O PSI 20 é que conta, o resto é paisagem
Tenho uma enorme simpatia pelos burros. Não exactamente pelos meus concidadãos desprovidos de inteligência, mas pelos animais propriamente ditos. Gosto de os ouvir zurrar e do seu aspecto pachorrento.
Persistente, trabalhador e capaz de se adaptar a meios adversos, o burro está pouco conceituado em Portugal, mas nos Estados Unidos é o símbolo dos Democratas, sendo corrente, nos estados por eles governados, ver nos vidros dos carros um autocolante com a imagem de um burro montado num elefante, o animal que representa os Republicanos.
Sei de alguns algarvios que não têm nada de burros e vivem às custas do burro, que entre nós é um animal subsidiado. O que o Estado português paga anualmente ao dono, chega para o alimentar, sobrando ainda um pequeno lucro que é engordado no Verão, através da venda a turistas alemães de passeios de burro na Costa Vicentina.
Vem esta algaraviada a propósito de uma folha A4 policopiada, que nos anos 70 estava afixada um pouco por toda a parte, de mercearias a repartições públicas, em que a frase tese “Cooperação? Até os burros compreendem” era demonstrada com auxílio de uma banda desenhada em que dois burros, atados um ao outro, percebiam que, se cada um puxasse para o seu lado, não iriam a lado nenhum.
Em Paredes, algures no coração da região mais jovem do país (Vale do Sousa) onde está 80% da indústria de mobiliário, um empresário chamado António Augusto Rocha em boa hora descobriu uma alternativa à luta inglória para ter preços para fornecer a Ikea e especializou a sua Móveis Viriato num nicho de mercado: a indústria hoteleira. Vende primeiro e depois fabrica soluções personalizadas aos cerca de 50 hotéis cinco estrelas de cadeias como a Meridien, Hilton, Radisson, Pestana, Renaissance ou Club Med que, em média, equipa todos os anos.
Logo a abrir este 2010, António Rocha deu-nos a boa notícia da constituição da hi.Global, empresa em que estão associadas oito fabricantes portugueses. A ideia é que os hotéis a quem a Moveis Viriato fornece camas, cadeiras, armários, candeeiros, cortinados e candeeiros passem a adquirir uma solução local portuguesa, incluindo alcatifas da Lusotufo, revestimentos cerâmicos da Recer, torneiras e fechaduras da Cifial, revestimentos de cortiça da Amorim, louça de porcelana da Costa Verde, têxteis lar da Lasa e colchões da Molaflex.

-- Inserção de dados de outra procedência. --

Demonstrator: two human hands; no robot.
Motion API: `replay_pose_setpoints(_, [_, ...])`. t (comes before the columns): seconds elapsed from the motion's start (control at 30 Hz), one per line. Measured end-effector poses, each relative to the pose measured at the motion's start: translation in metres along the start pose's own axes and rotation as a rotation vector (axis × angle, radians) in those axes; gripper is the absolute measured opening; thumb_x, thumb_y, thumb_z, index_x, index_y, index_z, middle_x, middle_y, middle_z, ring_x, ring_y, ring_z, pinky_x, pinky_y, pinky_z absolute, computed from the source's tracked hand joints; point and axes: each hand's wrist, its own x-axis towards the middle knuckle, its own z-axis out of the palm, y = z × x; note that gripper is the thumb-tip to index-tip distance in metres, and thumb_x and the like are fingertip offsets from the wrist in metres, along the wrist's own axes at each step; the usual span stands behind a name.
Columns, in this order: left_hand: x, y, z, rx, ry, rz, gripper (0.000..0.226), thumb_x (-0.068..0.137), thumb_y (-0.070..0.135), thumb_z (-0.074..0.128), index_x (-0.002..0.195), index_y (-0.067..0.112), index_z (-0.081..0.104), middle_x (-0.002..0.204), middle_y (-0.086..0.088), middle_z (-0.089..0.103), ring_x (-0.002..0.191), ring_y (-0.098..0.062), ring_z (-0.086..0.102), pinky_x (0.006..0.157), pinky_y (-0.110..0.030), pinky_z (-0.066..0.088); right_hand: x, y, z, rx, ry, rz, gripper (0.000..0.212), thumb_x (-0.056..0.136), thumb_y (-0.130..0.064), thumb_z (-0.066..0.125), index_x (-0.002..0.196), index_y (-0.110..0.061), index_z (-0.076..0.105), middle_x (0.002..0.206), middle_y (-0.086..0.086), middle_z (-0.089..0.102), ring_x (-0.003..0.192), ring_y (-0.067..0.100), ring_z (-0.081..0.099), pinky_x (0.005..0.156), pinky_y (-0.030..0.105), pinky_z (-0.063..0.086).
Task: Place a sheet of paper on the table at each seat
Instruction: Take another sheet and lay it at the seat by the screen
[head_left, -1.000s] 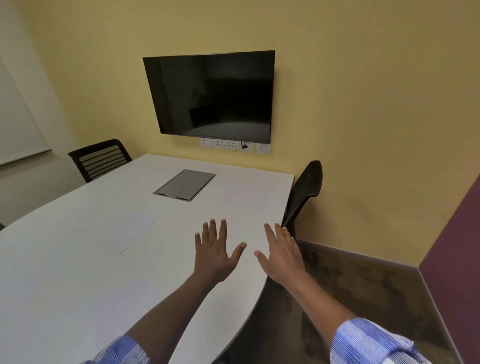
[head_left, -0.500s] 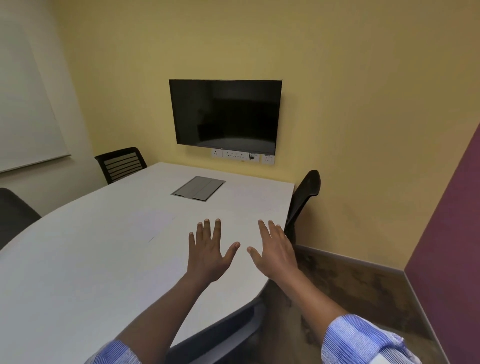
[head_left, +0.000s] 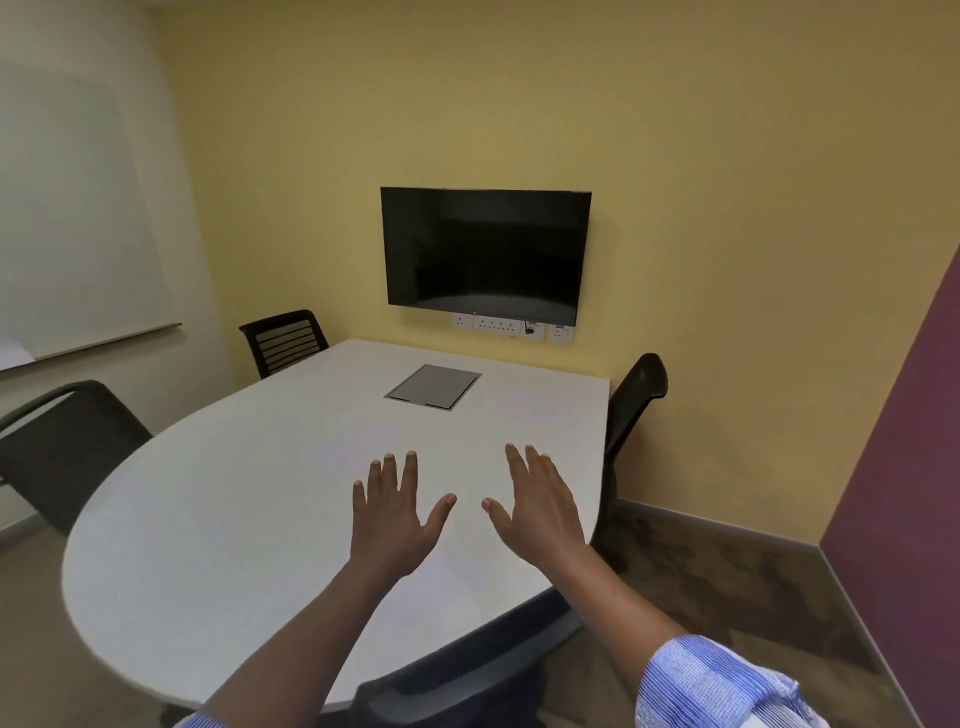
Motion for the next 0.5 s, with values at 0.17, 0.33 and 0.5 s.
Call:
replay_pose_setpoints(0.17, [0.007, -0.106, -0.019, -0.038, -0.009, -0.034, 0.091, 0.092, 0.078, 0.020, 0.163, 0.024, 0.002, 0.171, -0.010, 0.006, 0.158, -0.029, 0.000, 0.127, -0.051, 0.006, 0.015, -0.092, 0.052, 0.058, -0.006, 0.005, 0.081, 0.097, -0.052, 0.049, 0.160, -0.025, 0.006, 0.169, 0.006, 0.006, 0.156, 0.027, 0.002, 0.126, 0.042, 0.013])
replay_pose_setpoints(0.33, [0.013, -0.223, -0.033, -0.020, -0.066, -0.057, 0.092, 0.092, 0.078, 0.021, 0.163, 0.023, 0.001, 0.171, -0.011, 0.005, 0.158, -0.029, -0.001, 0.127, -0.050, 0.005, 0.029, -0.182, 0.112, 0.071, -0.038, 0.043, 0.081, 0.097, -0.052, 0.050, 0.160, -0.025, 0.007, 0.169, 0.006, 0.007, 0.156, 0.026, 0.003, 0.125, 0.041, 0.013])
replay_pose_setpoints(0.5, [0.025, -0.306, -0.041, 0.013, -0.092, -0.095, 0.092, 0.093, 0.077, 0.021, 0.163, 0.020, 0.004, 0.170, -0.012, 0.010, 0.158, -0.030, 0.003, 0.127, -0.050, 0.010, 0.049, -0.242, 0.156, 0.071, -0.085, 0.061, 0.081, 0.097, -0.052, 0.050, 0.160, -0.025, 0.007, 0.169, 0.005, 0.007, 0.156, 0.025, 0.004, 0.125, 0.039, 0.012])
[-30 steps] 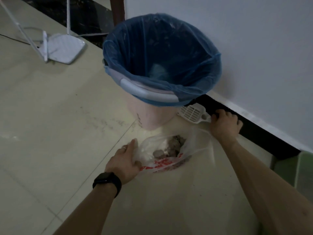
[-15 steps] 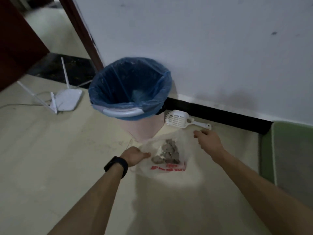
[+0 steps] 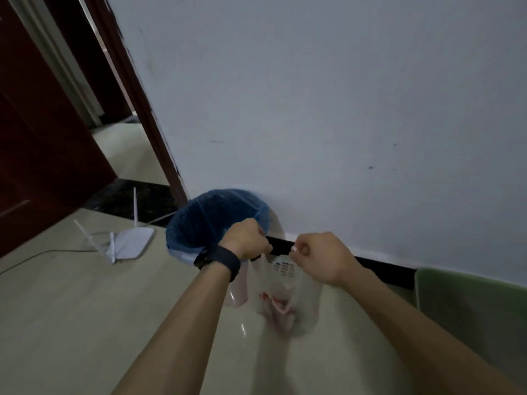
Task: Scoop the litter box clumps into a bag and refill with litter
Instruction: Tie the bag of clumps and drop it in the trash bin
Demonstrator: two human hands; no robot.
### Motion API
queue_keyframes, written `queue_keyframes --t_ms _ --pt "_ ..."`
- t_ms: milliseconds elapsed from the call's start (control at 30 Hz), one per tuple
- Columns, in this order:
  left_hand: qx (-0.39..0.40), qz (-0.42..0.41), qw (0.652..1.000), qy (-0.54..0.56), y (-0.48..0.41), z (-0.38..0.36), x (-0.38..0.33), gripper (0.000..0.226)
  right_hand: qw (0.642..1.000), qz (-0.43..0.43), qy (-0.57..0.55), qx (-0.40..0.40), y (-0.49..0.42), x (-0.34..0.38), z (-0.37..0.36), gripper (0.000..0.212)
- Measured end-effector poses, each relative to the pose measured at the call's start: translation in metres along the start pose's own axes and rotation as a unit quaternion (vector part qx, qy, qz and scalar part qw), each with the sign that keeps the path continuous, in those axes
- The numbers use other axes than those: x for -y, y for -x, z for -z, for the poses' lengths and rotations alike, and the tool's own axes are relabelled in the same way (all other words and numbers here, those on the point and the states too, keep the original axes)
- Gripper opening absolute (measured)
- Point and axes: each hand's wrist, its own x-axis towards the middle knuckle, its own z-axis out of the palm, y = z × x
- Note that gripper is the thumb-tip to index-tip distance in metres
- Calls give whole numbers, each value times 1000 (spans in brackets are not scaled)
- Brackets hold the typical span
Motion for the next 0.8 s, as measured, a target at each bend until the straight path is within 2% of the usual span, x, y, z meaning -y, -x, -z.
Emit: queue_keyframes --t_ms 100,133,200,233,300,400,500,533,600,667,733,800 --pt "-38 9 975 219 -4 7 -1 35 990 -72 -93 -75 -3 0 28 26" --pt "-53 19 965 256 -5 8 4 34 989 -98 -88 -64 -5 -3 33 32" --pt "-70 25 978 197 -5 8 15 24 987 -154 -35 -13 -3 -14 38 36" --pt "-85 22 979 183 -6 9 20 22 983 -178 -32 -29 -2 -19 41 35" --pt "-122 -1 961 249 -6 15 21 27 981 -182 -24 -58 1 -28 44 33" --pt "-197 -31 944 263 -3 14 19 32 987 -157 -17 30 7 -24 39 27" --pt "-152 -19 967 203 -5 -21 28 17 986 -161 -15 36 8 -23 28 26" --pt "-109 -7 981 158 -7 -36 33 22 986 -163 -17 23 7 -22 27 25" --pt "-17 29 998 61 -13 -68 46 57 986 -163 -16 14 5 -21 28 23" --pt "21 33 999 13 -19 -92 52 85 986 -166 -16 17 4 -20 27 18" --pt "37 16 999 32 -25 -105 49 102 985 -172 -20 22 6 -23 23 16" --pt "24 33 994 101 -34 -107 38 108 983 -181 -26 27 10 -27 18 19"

Nenhuma destas empresas é visita frequente das páginas da imprensa económica, que se deixa encandear pelas EDP, GALP, PT e bancos, convencida de que a economia portuguesa é o PSI 20 e o resto é paisagem. Já agora, e por falar em burros, cooperação e grandes empresas, alguém é capaz de me explicar direitinho por que é que a Zon e a Soanecom ainda não fundiram?